“All applicants are required to submit 15 copies of their application, curriculum vitae and credentials” is a traditional statement in recruitment adverts of tertiary institutions in Nigeria. It is a statement that also shows how tertiary (mostly government-owned) institutions in the country are wasteful and unprogressive.
Nigerian tertiary institutions which are supposed to be vanguards of innovation and societal advancement still largely depend on papers, envelopes and the post office as the medium for recruitment in this age of internet. Most institutions have refused to adopt use of emails or online forms to receive job applications in a time when recruitment interviews are being done using Skype or WhatsApp. Mail by post is still the only method through which most government-owned tertiary institutions receives job applications.
Recruitment and promotion processes in these institutions causes huge waste of money and time. The processes generates large volumes of paper waste and results to a big waste of money for staffs and applicant of jobs in these institutions. The sad part of the story is that while authorities in these institutions know of these wastage from experience, they are still holding on to the practice.
For instance, according to myjobmag the newly established Maritime University in Delta State of Nigeria, is currently recruiting academic staffs from Graduate Assistants all the way to Professors into about 38 departments, and each applicant is required to submit 15 copies each of their application, curriculum and credentials. The vacant positions for Graduate Assistant requires a minimum of 10 sheets of paper documents and that for Professors can attract paper submissions of about or more than 50 sheets of paper documents (which includes volumes of publications).
Graduate Assistant positions as such will attract 150 sheet of papers at a cost of N1,500 (10 documents x 15 photocopies at a cost of N10/photocopy) and Professor positions can attract about or more than 750 sheet of papers at a cost of N7,500 (50 documents x 15 photocopies at a cost of N10/photocopy). If they are to recruit at least one person per academic rank (7 ranks) from Graduate Assistant to professor in the 38 departments each, only 266 persons will be accepted, and if there is to be an average of 10 persons per department only 380 persons will be accepted.
In 2014, 125,000 job seekers applied for 4,500 jobs with Nigeria’s immigration service. In 2016, the boss of the Nigerian Federal Inland Revenue Service, said that the agency received 700,000 applications (2,000 graduates with first class honors degrees) for only 500 advertised positions. The same year the Nigerian Police Force said it received almost a million applications for 10,000 listed positions. In this context and considering also the high unemployment rate among M. Sc. and even PhD holders in the country, there will certainly be a similar application rate, especially for positions with B. Sc. and M. Sc. as minimum requirements. There is a high possibility that more than 10, 000 applications will be submitted.

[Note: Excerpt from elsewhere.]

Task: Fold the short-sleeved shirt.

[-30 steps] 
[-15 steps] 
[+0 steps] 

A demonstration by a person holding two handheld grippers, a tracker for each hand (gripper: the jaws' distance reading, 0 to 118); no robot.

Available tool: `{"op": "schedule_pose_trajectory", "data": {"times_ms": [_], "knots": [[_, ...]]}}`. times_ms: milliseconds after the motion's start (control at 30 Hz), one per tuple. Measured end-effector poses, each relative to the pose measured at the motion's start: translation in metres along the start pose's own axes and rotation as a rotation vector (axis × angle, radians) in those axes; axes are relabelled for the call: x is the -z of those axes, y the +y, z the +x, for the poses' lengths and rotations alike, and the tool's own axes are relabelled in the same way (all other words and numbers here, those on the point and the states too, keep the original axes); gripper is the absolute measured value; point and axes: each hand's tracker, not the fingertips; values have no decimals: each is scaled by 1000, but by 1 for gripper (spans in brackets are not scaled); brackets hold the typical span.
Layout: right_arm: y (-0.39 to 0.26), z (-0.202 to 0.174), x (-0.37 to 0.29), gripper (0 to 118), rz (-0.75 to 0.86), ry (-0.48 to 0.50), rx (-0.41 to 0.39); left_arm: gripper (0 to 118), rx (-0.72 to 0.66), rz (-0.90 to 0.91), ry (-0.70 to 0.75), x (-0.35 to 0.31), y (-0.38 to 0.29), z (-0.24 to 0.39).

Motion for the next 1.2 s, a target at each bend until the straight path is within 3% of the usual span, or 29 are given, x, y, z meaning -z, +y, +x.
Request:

Since applications are requested to be submitted at the office of the Registrar inside the premises of the institution, they will be delivered by hand or post. This must also be put into consideration. So in a case where as much 500 out of 10,000 submitted applications are accepted (assuming 150 sheet per person) and assuming most of the applicants are from the same region with the institution and used the cheapest postal services of NiPOST (SPEED POST ECONOMY = N820 for 1Kg), there would be 1,425,000 (9,500 x 150) wasted paper at a cost of more than N14. 3 million on photocopy and more than N7.8 million (9500 x 820) on postage.
A fortune of more than N22.1 million will be wasted on the job application process in that institution in less than two months and this burden will be on the applicants. Paper, time and money are also wasted during staff promotion as academic staffs of most tertiary institutions are required to submit copies of all their credentials (which are voluminous because of publications) every time they are due for promotion, instead of submitting only the ones acquired after the last promotion.
This bad management culture is evident in most processes that has to do with communication and information. Information flow in Nigerian tertiary institutions are still mostly or basically paper-based though some of these schools have IT units, internet and online portals. Their portals are mainly fee payment systems and as such are required to capture student’s data, aside that, daily information flow from person to person or department to department is still paper based.
In some cases, money is wasted to repeat these online processes offline for implementation and execution because there is either no connection between the IT units of the institutions (which in most cases are run contractors) with the academic or administrative departments; connections between the computers in the various departments in these institutions; or because staffs have not been trained to effectively use online systems.
The backwardness in academic and administrative processes in our tertiary institutions is simply an evidence of how backward and unprogressive majority of the administrators who run education in Nigeria are. With all their advanced education, international schooling and exposure, they have not been able to teach their students by example or neither have they been able to practice what they teach so their students can see and learn from.